II. Issues cited by SCDA and other organizations against the IPO
A. The legality of e-pharmacies in India
In several instances, the SCDA and other associations have pointed out the issue with e-pharmacies in India. They allege that e-pharmacies carry out illegal business as the Drugs and Cosmetics Act, 1940 does not apply to them.
The Drug and Cosmetics Act of 1940 regulates the sale of drugs in India. According to Section 18 of the Act, no person can manufacture, distribute, sell, exhibit or stock medicines without a license. Till 2015, the debate centred around whether this provision also applies to e-pharmacies. Issues arose in 2015 when the Drug Controller General of India ordered  (“2015 order”) the State governments to take strict action against the e-pharmacies that did not have a license as per section 18. Following this order, several e-pharmacies and chemist associations filed litigations in the Delhi and Madras High Courts.

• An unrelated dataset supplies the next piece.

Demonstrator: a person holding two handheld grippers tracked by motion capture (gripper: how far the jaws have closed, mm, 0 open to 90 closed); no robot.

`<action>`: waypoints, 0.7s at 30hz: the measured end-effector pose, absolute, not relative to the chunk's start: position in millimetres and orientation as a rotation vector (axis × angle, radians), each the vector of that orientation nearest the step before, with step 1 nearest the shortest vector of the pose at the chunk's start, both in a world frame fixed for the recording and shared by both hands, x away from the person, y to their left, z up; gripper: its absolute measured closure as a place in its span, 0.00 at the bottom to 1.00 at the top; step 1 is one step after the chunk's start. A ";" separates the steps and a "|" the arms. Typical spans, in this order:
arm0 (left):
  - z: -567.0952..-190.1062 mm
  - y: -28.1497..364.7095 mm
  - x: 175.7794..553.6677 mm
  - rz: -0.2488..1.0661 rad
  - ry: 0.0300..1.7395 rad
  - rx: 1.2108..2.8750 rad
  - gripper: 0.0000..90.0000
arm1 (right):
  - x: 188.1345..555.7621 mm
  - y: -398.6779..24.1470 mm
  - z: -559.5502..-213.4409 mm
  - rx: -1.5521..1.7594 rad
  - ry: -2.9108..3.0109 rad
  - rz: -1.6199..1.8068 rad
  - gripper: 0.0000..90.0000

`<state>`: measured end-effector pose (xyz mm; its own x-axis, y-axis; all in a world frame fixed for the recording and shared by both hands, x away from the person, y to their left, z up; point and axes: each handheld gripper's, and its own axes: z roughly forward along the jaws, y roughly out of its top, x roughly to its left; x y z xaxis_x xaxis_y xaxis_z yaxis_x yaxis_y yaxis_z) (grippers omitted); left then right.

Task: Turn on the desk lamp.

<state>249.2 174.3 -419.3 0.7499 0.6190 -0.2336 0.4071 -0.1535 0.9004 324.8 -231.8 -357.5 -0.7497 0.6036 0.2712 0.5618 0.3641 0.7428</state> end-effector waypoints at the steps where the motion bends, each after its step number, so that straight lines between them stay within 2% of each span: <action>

In Dr. Zaheer Ahmed v Union of India, the Delhi High court prohibited e-pharmacies from selling medicines without a license under Section 18. Initially, while the Madras High Court passed a similar interim order on December 17, 2018, it later reversed this order in Practo Technologies v Tamil Nadu Chemists and Druggists Association  on December 20, 2018. It held that e-pharmacies could operate until the Government notifies relevant rules. These conflicting judgements and the 2015 order became the cause for the confusion.
In both these cases, PharmEasy and similar companies claimed that they do not require a license as they follow a marketplace model where they only act as intermediaries and do not stock medicines. The drug and trade associations contended  and still allege that e-pharmacies require a license to operate, without which they become illegal under the law.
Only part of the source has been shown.